Диана заплела свои роскошные волосы в длинную косу и усмехнулась.
— Ах, тетушка, ну разве это не огорчительно! Как только вы можете сносить все это, удивляюсь! Она все время такая мрачная и кислая, бедняжка!
— Да, — с сочувствием в голосе заметила мисс Бетти. — Она знала немало горя в жизни, наша Эстер Томпсон, а насчет этого ее Джорджа у меня всегда имелись кое-какие сомнения. Никчемный молодой человек, сколь ни печально это признавать. Может, говорить такое и не слишком красиво, но я была бы рада снова оказаться дома, истинная правда! — она поднялась и взяла свечу. — Кроме того, я нахожу этот Бат куда менее приятным и интересным местом, нежели меня уверяли.

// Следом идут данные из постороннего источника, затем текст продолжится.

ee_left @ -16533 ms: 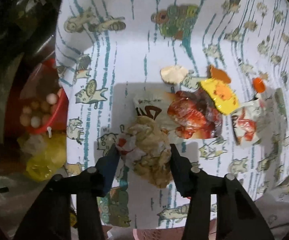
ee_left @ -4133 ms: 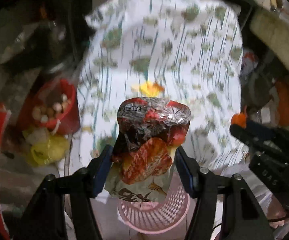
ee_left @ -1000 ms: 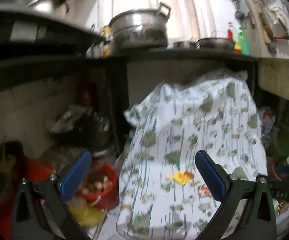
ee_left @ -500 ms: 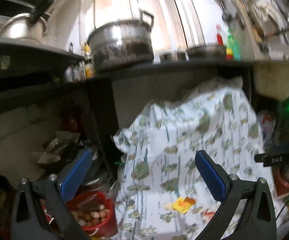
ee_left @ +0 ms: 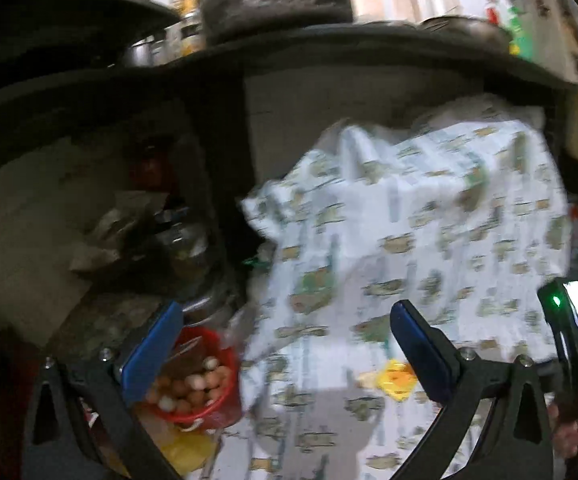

Диана проводила ее до двери.
— Когда рядом нет друзей и знакомых, приятного мало. Вот, к примеру, в прошлом году, когда папа снял дом в Норт-Парейд и туда приехали мои кузины, как же там было весело! Жаль, что вы так и не выбрались к нам, тетушка, а просидели все лето с этой ужасной тетей Дженнифер.
Диана сердечно расцеловалась с тетушкой и посветила ей в коридоре, пока та не дошла до своей спальни. Затем она вернулась к себе в комнату, закрыла дверь и устало зевнула.
А в этот самый момент его светлость герцог Андоверский входил в уже заполненную людьми гостиную для игры в карты в доме милорда Эйвона в Катарин-плейс, где его приветствовали громкими криками: «О, Бельмануар!» и: «Где же твоя дама, Дьявол?»